Brexit Withdrawal Agreement Tax

Prior to the UK`s exit from the EU, the dividend exemption was sufficient if the dividend came from a British company that owned at least 10% of the Estonian company`s shares or votes. The Estonian company was not required to submit the income tax certificate. (Article 50 (11) 1) of the Income Tax Act) The transitional period is from February 1, 2020 to December 31, 2020. During this period, employers` salaries are properly perceived in cross-border situations, as was the case before leaving the United Kingdom. In the absence of a request for an extension of the transitional period, it will end on 31 December 2020. Notwithstanding the ongoing negotiations on a possible agreement on future relations and as ambitious as the agreement may be, as long as it is applicable, all states shipped to the Uk and received by the United Kingdom may be subject to customs formalities and checks from 1 January 2021. Prior to the UK`s exit from the EU, income tax was not levied on royalties paid to a UK-based tax for associates (paragraph 31, paragraph 4, of the Income Tax Act).

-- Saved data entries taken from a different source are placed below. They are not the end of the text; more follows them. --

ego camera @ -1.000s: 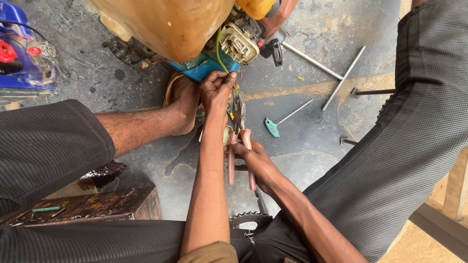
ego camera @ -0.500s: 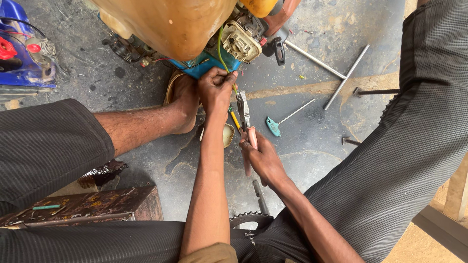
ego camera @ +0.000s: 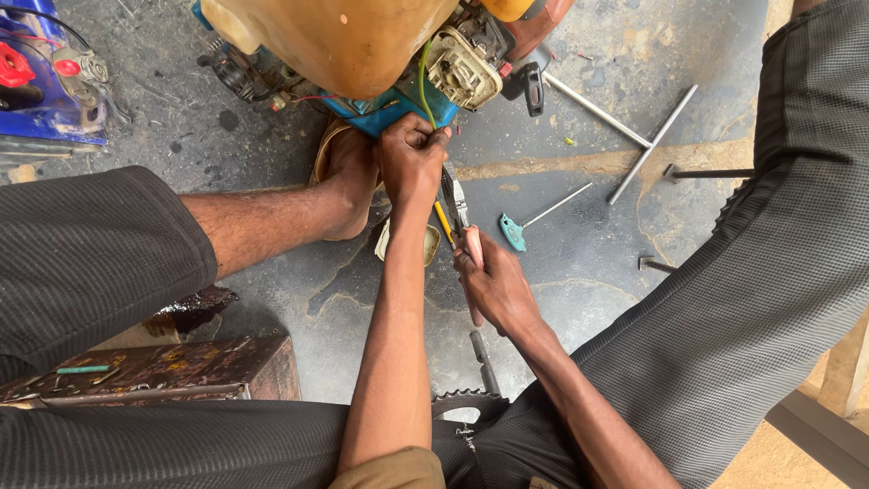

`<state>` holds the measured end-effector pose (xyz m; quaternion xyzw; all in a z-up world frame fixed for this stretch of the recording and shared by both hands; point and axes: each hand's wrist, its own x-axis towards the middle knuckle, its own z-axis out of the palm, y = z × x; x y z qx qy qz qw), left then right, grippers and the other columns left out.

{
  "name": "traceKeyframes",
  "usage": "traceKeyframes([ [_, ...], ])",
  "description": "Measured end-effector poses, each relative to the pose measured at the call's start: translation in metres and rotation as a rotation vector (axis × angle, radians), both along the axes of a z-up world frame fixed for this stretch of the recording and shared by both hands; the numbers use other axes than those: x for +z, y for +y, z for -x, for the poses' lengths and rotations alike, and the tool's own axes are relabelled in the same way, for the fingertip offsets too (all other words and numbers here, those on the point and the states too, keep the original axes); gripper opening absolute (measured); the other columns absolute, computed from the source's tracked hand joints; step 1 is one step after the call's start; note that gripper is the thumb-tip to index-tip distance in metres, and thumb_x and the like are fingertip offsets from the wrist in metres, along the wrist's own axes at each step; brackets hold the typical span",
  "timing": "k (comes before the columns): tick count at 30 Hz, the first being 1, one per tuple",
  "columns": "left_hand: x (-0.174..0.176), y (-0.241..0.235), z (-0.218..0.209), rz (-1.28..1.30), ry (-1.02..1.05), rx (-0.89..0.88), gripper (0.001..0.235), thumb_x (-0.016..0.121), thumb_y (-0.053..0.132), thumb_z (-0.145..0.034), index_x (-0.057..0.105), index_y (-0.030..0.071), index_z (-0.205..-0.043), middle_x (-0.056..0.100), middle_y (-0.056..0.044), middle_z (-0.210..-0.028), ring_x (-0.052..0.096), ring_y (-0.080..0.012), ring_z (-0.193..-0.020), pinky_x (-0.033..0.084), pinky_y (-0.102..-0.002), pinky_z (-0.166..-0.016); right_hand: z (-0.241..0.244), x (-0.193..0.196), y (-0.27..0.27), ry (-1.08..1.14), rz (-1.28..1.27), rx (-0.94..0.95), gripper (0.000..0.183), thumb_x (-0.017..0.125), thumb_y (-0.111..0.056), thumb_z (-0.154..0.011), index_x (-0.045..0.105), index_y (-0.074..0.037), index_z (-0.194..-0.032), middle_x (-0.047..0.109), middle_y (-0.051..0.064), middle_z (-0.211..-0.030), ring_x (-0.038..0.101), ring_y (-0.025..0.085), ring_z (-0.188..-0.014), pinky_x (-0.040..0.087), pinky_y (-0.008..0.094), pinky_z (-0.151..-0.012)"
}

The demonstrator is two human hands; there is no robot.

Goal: The person works on the engine of a small machine, using pliers to pull and adjust fuel lines and wires around the carburetor area.

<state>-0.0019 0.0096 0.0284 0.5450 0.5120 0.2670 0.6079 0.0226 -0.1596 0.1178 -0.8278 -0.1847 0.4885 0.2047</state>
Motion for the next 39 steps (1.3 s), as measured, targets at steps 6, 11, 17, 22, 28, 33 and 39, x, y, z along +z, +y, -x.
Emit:
traceKeyframes([
  [6, 0.000, 0.001, 0.000, -0.061, 0.058, -0.022, 0.025, 0.079, 0.003, -0.086, 0.059, 0.001, -0.072, 0.066, -0.007, -0.057, 0.056, -0.0079, -0.050, 0.043, -0.027, -0.052, -0.003, 0.008, 0.003, -0.046, -0.021, 0.056, 0.031, 0.057, -0.032, -0.098, 0.066, -0.006, -0.114, 0.070, 0.014, -0.080, 0.070, 0.025, -0.076, 0.053, 0.047, -0.076],
  [11, 0.000, 0.001, -0.001, -0.129, 0.097, -0.039, 0.025, 0.080, 0.002, -0.083, 0.059, 0.001, -0.070, 0.067, -0.006, -0.057, 0.055, -0.0068, -0.049, 0.044, -0.027, -0.052, -0.004, 0.031, 0.015, 0.062, 0.079, 0.025, 0.032, 0.055, -0.031, -0.102, 0.057, -0.012, -0.128, 0.065, 0.013, -0.075, 0.067, 0.024, -0.062, 0.051, 0.045, -0.053],
  [17, -0.003, 0.001, 0.000, -0.092, 0.070, -0.035, 0.024, 0.080, 0.002, -0.084, 0.060, 0.001, -0.070, 0.067, -0.006, -0.057, 0.054, -0.0068, -0.049, 0.041, -0.028, -0.050, -0.004, 0.040, 0.024, 0.129, 0.129, 0.028, 0.026, 0.054, -0.029, -0.100, 0.056, -0.002, -0.103, 0.062, 0.012, -0.069, 0.058, 0.026, -0.045, 0.048, 0.045, -0.038],
  [22, -0.010, 0.003, 0.000, -0.025, 0.020, -0.035, 0.025, 0.079, 0.001, -0.084, 0.059, 0.001, -0.070, 0.067, -0.005, -0.057, 0.056, -0.0068, -0.048, 0.042, -0.026, -0.048, 0.002, 0.008, 0.016, 0.195, 0.053, -0.037, 0.025, 0.061, -0.026, -0.100, 0.060, -0.002, -0.097, 0.061, 0.008, -0.066, 0.058, 0.017, -0.049, 0.053, 0.039, -0.044],
  [28, -0.017, 0.016, 0.008, 0.057, -0.054, -0.132, 0.018, 0.078, 0.002, -0.086, 0.062, 0.002, -0.076, 0.069, -0.005, -0.063, 0.059, -0.0077, -0.053, 0.044, -0.025, -0.050, 0.006, -0.014, 0.004, 0.520, -0.136, -0.238, 0.019, 0.061, -0.019, -0.099, 0.060, 0.000, -0.103, 0.064, 0.010, -0.079, 0.066, 0.019, -0.063, 0.062, 0.037, -0.057],
  [33, -0.020, 0.019, 0.009, 0.134, -0.074, -0.110, 0.019, 0.077, 0.004, -0.088, 0.061, 0.001, -0.078, 0.070, -0.006, -0.065, 0.063, -0.0093, -0.056, 0.046, -0.025, -0.053, 0.001, 0.003, 0.004, 0.701, -0.146, -0.269, 0.038, 0.047, -0.034, -0.102, 0.053, -0.011, -0.131, 0.070, 0.012, -0.109, 0.069, 0.022, -0.103, 0.061, 0.044, -0.089],
  [39, -0.024, 0.018, 0.004, 0.235, -0.054, -0.033, 0.018, 0.076, 0.007, -0.089, 0.062, 0.000, -0.081, 0.071, -0.007, -0.068, 0.065, -0.0111, -0.057, 0.049, -0.026, -0.054, -0.003, 0.023, 0.013, 0.765, -0.176, -0.311, 0.046, 0.045, -0.031, -0.103, 0.046, -0.004, -0.141, 0.069, 0.017, -0.119, 0.069, 0.029, -0.114, 0.060, 0.053, -0.100],
])
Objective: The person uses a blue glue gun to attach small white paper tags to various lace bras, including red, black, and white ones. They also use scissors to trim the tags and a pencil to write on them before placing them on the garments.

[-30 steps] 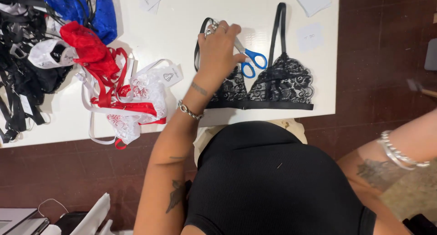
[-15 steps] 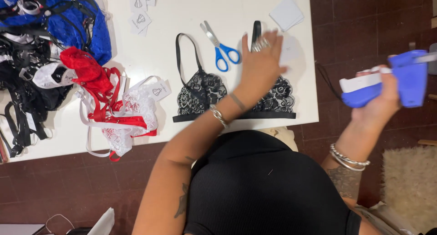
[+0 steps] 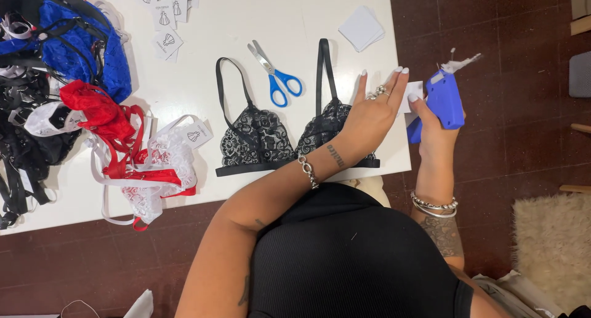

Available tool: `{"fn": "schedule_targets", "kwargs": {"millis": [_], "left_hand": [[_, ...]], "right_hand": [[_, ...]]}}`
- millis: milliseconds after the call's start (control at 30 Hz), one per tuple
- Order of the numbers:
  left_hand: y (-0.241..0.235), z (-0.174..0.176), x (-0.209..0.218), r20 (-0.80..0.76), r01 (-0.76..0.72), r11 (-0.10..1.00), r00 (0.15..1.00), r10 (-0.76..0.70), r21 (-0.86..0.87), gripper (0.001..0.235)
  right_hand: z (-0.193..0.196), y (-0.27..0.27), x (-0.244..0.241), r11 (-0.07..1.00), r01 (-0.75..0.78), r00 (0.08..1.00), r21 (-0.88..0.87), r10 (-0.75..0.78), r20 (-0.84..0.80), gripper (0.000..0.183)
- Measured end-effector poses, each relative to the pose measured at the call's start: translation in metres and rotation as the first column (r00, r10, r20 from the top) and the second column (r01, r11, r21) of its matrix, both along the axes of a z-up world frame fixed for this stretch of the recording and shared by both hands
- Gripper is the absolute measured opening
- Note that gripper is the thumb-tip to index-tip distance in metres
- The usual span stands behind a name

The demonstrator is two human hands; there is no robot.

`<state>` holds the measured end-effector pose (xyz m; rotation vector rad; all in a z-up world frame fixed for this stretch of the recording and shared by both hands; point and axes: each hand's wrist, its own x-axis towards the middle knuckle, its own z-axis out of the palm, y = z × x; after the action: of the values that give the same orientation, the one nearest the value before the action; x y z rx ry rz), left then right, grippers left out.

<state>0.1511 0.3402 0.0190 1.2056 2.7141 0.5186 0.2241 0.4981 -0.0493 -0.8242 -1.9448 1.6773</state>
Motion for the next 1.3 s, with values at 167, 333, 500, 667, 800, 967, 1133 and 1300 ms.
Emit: {"fn": "schedule_targets", "kwargs": {"millis": [167, 333, 500, 667, 800, 967, 1133, 1300], "left_hand": [[-0.016, 0.029, -0.001, 0.315, -0.093, 0.957, 0.949, 0.002, 0.275, 0.058], [-0.027, 0.033, 0.001, 0.801, -0.535, 0.605, 0.484, -0.352, 0.589, 0.056], [-0.045, 0.000, 0.008, 0.791, -0.732, 0.380, 0.352, -0.500, 0.565, 0.043], [-0.071, 0.015, 0.003, 0.786, -0.746, 0.329, 0.403, -0.469, 0.579, 0.038], [-0.084, 0.031, 0.002, 0.823, -0.728, 0.386, 0.475, -0.312, 0.567, 0.035], [-0.092, 0.060, 0.009, 0.785, -0.640, 0.501, 0.603, -0.143, 0.583, 0.032], [-0.097, 0.067, 0.010, 0.687, -0.520, 0.586, 0.721, -0.090, 0.622, 0.030], [-0.097, 0.064, 0.009, 0.684, -0.515, 0.581, 0.722, -0.102, 0.630, 0.029]], "right_hand": [[0.063, -0.012, -0.008, 0.913, -0.031, 0.955, 0.406, 0.147, -0.256, 0.039], [0.120, -0.056, -0.015, 0.747, -0.077, 0.935, 0.660, 0.284, -0.213, 0.046], [0.134, -0.069, -0.017, 0.840, -0.274, 0.876, 0.469, 0.419, -0.238, 0.046], [0.114, -0.068, -0.013, 0.926, -0.371, 0.883, -0.066, 0.330, -0.334, 0.038], [0.150, -0.079, -0.004, 0.788, -0.447, 0.894, -0.424, 0.376, -0.243, 0.069], [0.179, -0.109, -0.004, 0.818, -0.536, 0.842, -0.209, 0.500, -0.205, 0.081], [0.152, -0.105, 0.003, 0.841, -0.501, 0.853, -0.205, 0.440, -0.282, 0.053], [0.161, -0.112, -0.001, 0.847, -0.480, 0.867, -0.229, 0.419, -0.268, 0.059]]}}
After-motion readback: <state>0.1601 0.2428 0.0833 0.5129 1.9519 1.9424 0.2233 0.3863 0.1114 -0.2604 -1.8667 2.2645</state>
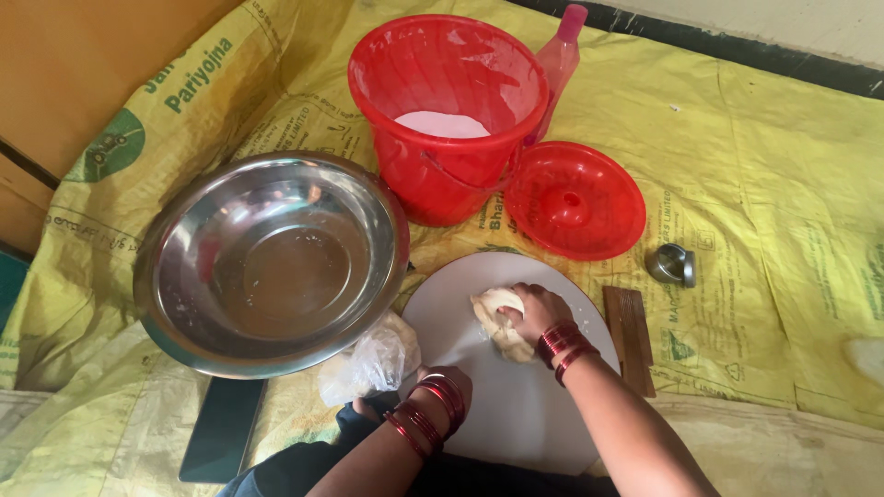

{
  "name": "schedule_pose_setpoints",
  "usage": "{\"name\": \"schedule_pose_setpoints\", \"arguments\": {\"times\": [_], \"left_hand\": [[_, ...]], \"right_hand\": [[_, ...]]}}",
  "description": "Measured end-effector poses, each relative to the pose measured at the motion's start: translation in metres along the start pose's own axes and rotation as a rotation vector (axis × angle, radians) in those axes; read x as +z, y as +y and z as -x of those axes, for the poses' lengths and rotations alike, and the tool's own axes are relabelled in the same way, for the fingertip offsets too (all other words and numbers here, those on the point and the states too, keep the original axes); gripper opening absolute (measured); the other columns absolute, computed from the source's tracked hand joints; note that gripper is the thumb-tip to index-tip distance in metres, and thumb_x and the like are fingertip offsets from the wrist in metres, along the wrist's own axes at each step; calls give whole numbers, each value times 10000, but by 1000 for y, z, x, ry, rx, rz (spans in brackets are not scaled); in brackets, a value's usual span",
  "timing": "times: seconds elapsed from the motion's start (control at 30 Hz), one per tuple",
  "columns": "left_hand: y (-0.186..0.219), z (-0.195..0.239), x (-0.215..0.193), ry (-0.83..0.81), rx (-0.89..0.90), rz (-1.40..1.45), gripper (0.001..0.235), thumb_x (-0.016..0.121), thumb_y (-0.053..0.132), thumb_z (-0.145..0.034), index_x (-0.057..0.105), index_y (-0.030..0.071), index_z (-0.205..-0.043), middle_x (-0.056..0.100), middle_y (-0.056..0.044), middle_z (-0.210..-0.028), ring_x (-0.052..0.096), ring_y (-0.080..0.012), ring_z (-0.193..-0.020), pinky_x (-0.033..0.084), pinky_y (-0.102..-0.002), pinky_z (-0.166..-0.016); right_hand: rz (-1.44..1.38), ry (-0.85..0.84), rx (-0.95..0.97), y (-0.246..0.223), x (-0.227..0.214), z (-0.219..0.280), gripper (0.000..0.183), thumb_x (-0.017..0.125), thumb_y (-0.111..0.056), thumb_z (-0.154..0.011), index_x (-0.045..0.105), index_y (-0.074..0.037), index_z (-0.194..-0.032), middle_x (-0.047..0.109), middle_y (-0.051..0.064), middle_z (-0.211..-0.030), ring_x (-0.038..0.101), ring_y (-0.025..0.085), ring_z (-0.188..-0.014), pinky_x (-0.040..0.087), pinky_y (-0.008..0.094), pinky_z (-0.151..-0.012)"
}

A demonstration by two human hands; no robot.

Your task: The person kneads a ball of dough on a white plate, repeatedly pressing and folding it with both hands. They occasionally add flour from a plastic bag to prevent sticking and continue kneading until the dough is smooth.

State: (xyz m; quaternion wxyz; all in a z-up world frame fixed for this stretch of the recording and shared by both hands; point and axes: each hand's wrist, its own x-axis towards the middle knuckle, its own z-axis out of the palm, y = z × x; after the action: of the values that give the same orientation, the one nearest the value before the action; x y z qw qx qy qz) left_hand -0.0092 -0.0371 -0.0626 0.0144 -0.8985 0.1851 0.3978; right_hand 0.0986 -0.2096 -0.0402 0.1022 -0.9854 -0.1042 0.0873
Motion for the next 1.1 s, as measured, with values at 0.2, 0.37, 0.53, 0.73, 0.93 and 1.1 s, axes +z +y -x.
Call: {"name": "schedule_pose_setpoints", "arguments": {"times": [0.2, 0.37, 0.53, 0.73, 0.93, 1.1], "left_hand": [[-1, -11, 6, -39, 25, -66, 459, 886, 297, -773, 766, 114, -1176, 742, -87, -1200, 693, -294, -1155, 534, -481, -947], [-8, -11, 9, 46, 30, -8, 356, 835, 269, -805, 799, 94, -1113, 776, -124, -1168, 737, -329, -1090, 607, -490, -856], [-28, 2, -13, 36, -9, 125, 351, 834, 249, -809, 767, 63, -1100, 756, -149, -1168, 722, -310, -1090, 571, -416, -917], [-32, 20, -26, 549, -188, 142, 284, 694, 156, -916, 709, 52, -1180, 727, -183, -1138, 723, -322, -1037, 605, -432, -832], [-35, 33, -21, 794, 219, 539, 438, 822, 303, -783, 698, 104, -1153, 683, -146, -1197, 648, -345, -1123, 504, -446, -972], [-30, 29, -15, 744, 254, 527, 425, 799, 289, -790, 718, 153, -1185, 690, -109, -1225, 647, -320, -1158, 496, -432, -1015]], "right_hand": [[125, -80, 103, -6, -9, -22, 510, 552, -584, -967, 661, -128, -1168, 743, 160, -1082, 709, 362, -1011, 567, 482, -877], [145, 109, 117, -10, 11, 0, 506, 582, -573, -941, 636, -115, -1149, 709, 163, -1088, 690, 364, -992, 582, 487, -826], [111, 268, 67, -26, 33, 42, 551, 668, -479, -826, 573, -124, -1236, 597, 143, -1245, 583, 373, -1123, 555, 497, -901], [171, 165, -338, -31, 35, 129, 692, 664, -257, -860, 389, -83, -1471, 371, 241, -1533, 296, 529, -1405, 259, 627, -1096], [175, 7, -431, -40, 22, 169, 737, 681, -175, -778, 417, -81, -1459, 374, 229, -1554, 267, 516, -1397, 211, 641, -1142], [15, 47, -233, -42, 12, 160, 464, 636, -174, -866, 571, -154, -1326, 656, 78, -1245, 582, 284, -1242, 274, 608, -1232]]}}
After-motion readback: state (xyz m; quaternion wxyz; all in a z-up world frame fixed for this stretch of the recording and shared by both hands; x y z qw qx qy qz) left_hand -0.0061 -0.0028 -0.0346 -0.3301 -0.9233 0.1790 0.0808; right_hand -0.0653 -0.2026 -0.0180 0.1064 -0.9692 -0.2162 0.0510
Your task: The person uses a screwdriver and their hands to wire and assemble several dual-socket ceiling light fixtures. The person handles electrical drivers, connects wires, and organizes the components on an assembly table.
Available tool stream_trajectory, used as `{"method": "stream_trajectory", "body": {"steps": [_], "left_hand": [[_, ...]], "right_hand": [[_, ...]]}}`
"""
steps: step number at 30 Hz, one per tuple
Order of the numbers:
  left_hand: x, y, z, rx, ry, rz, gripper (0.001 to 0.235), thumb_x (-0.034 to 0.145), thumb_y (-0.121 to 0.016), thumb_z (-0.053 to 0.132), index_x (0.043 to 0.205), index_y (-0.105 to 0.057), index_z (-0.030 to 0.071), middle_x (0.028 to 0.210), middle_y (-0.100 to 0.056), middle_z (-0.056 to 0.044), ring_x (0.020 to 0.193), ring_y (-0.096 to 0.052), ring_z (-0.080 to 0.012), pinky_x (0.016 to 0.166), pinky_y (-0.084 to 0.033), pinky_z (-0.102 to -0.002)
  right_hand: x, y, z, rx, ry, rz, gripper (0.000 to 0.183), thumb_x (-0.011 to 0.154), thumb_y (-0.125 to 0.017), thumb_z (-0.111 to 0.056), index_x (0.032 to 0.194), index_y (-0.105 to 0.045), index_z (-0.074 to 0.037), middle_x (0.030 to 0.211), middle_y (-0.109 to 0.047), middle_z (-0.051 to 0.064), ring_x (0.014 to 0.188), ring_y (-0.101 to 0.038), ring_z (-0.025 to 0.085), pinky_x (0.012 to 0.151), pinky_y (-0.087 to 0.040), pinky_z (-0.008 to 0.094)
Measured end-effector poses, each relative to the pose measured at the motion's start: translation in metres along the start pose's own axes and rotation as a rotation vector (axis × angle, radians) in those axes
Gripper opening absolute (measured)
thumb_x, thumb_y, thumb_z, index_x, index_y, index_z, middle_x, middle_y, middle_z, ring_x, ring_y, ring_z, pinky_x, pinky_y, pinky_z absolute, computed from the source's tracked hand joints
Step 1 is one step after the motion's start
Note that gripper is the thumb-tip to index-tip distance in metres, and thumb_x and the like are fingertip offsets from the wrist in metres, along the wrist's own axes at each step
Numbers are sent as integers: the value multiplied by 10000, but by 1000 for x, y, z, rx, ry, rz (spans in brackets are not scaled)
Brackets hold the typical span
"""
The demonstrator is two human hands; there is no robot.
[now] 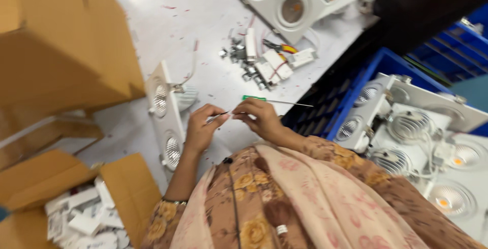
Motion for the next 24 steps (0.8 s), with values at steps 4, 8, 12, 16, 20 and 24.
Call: {"method": "stream_trajectory", "body": {"steps": [4, 8, 12, 16, 20, 24], "left_hand": [[-4, 5, -7, -67, 5, 3, 138, 888, -752, 130, 929, -730, 0, 862, -692, -18, 844, -612, -106, 794, -481, -251], [-2, 2, -16, -174, 132, -69, 137, 924, -675, 125, 943, -720, -3, 928, -757, -48, 901, -677, -115, 874, -498, -260], [-4, 1, -28, -235, 211, -97, 131, 953, -659, 100, 962, -717, -18, 940, -753, -79, 918, -645, -123, 911, -472, -267], [-5, -2, -35, -292, 215, -103, 114, 952, -680, 104, 953, -709, -6, 916, -732, -53, 908, -626, -115, 899, -463, -269], [-6, 4, 3, 96, -77, 38, 90, 913, -738, 132, 939, -709, 51, 962, -661, -46, 938, -621, -152, 885, -463, -279], [-15, -6, 50, 537, -358, 128, 93, 861, -743, 166, 937, -714, 123, 971, -686, -7, 989, -635, -184, 1029, -396, -384]], "right_hand": [[7, -1, -9, -37, 122, 58, 209, 831, -833, -67, 992, -710, -116, 930, -695, 37, 756, -658, 237, 644, -495, 368], [8, 9, -18, -223, 175, 31, 134, 890, -788, -136, 999, -715, -159, 956, -690, -21, 691, -603, 190, 627, -460, 339], [10, 20, -36, -224, 314, 13, 92, 937, -733, -139, 1016, -703, -175, 977, -669, -47, 729, -629, 160, 672, -467, 319], [12, 18, -33, -185, 182, 6, 102, 969, -739, -210, 968, -679, -128, 881, -632, -17, 670, -597, 191, 665, -471, 324], [2, -3, 5, 136, -332, -59, 121, 959, -699, -223, 925, -669, -111, 772, -645, -27, 648, -658, 142, 640, -510, 290], [-41, -62, 59, 969, -991, -35, 148, 955, -665, -161, 871, -648, -40, 717, -636, 19, 625, -660, 190, 683, -530, 324]]}}
Point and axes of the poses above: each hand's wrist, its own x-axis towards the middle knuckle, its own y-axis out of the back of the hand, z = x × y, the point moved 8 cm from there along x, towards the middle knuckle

The agreement on the UK`s withdrawal from the European Union provides for a transitional period from 1 February to 31 December 2020. EU law applies to the United Kingdom and the United Kingdom during the transitional period. Prior to the UK`s withdrawal from the EU, it was sufficient for the benefit of the establishment in the United Kingdom to be imputed (Article 50 (11) 2) of the Income Tax Act). In addition, the provisions of the withdrawal agreement of 12 November 2019 replace, during the transitional period, the rules of domestic law adopted for a „hard Brexit“ scenario. Finally, EU legislation, which comes into force during the transition period, should in principle be applied by the UK until the end of that period.

These include, for example, reporting obligations imposed on intermediaries and certain subjects from 1 July 2020 by directive 2018/822 of 25 May 2018 („DAC 6“). If the transition period were extended, it would include the new VAT system for e-commerce, introduced by directive 2017/2455 of 5 December 2017, which comes into force on 1 January 2021. On 14 November, EU and UK negotiators reached an agreement on the UK`s exit from the European Union (BREXIT). A political declaration has also been developed to create a framework for future relations. In accordance with the AGREEMENT on the UK`s withdrawal of 29 January 2020, the Uk has left the European Union since 1 February 2020. II – Some provisions are agreed for the period following the transition period The agreement does not contain permanent tax rules for the period following the transitional procedure, which must therefore be used by the European Union and, if necessary, by its Member States to organise their future relations with the United Kingdom. However, it sets out some rules that temporarily apply to situations that occurred before the end of the transition period. With regard to customs issues (Article 47-49), as well as VAT (Article 51) and excise duties (Article 52), the application of EU law to flows beginning before the end of the transition period is maintained.